Concerning the raw nature of ISO-8859-1 in which every byte (value 0 to 255) is mapped onto a character, I copy/paste below the comment I made on the answer by @Matthieu.

关于 ISO-8859-1 的原始性质,其中每个字节(值 0 到 255)都映射到一个字符上,我复制/粘贴在我对@Matthieu 的回答所做的评论下方。

See this questionconcerning the notion of "raw" encoding with ISO-8859-1. Note the difference between ISO/IEC 8859-1 (191 bytes defined) and ISO-8859-1 (256 bytes defined). You can find the definition of ISO-8859-1 in RFC1345and see that control codes C0 and C1 are mapped onto the 65 unused bytes of ISO/IEC 8859-1.

请参阅有关 ISO-8859-1 的“原始”编码概念的问题。请注意 ISO/IEC 8859-1(定义了 191 个字节)和 ISO-8859-1(定义了 256 个字节)之间的区别。您可以在RFC1345 中找到 ISO-8859-1 的定义,并看到控制代码 C0 和 C1 被映射到 ISO/IEC 8859-1 的 65 个未使用字节上。

回答by kevinarpe

I find the API for RandomAccessFileis challenging.

我发现 APIRandomAccessFile具有挑战性。

If your text is actually limited to UTF-8 values 0-127 (the lowest 7 bits of UTF-8), then it is safe to use readLine(), but read those Javadocs carefully: That is one strange method. To quote:

如果您的文本实际上仅限于 UTF-8 值 0-127(UTF-8 的最低 7 位),那么使用 是安全的readLine(),但请仔细阅读这些 Javadoc:这是一种奇怪的方法。去引用:

This method successively reads bytes from the file, starting at the current file pointer, until it reaches a line terminator or the end of the file. Each byte is converted into a character by taking the byte's value for the lower eight bits of the character and setting the high eight bits of the character to zero. This method does not, therefore, support the full Unicode character set.

此方法从文件中连续读取字节,从当前文件指针开始,直到到达行终止符或文件末尾。通过取字符低八位的字节值并将字符的高八位设置为零,将每个字节转换为字符。因此,此方法不支持完整的 Unicode 字符集。

To read UTF-8 safely, I suggest you read (some or all of the) raw bytes with a combination of length()and read(byte[]). Then convert your UTF-8 bytes to a Java Stringwith this constructor: new String(byte[], "UTF-8").

要读取UTF-8安全,我建议你阅读(部分或全部)的原始字节用的组合length()read(byte[])。
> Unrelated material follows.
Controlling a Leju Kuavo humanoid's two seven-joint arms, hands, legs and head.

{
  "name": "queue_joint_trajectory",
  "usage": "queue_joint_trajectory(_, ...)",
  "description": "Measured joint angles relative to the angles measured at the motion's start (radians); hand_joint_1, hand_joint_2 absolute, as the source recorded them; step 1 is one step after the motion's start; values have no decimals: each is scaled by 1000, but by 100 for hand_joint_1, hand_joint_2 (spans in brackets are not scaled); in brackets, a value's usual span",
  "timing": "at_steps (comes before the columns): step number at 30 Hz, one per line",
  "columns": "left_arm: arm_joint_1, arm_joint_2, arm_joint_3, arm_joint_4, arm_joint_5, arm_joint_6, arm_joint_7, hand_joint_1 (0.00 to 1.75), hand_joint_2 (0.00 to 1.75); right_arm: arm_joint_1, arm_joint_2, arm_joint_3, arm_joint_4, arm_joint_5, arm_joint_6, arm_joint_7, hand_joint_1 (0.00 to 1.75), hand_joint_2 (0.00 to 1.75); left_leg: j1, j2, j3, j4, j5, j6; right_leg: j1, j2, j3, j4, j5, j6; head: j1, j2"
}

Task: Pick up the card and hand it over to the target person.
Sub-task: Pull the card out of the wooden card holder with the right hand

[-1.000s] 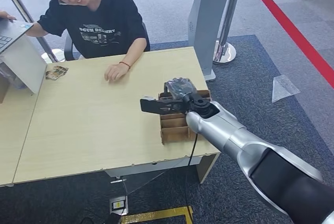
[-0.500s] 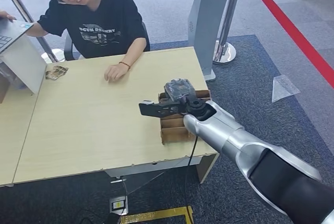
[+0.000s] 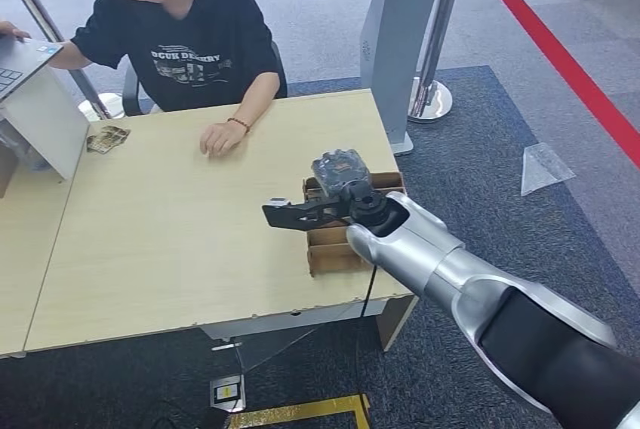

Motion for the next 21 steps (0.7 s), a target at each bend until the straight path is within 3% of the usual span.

然后转换您的UTF-8字节为JavaString与此构造函数:new String(byte[], "UTF-8")

To write UTF-8 safely, first convert your Java Stringto the correct bytes with someText.getBytes("UTF-8"). Finally, write the bytes using write(byte[]).

要安全地编写 UTF-8,首先将您的 Java 转换String为正确的字节someText.getBytes("UTF-8")。最后,使用write(byte[]).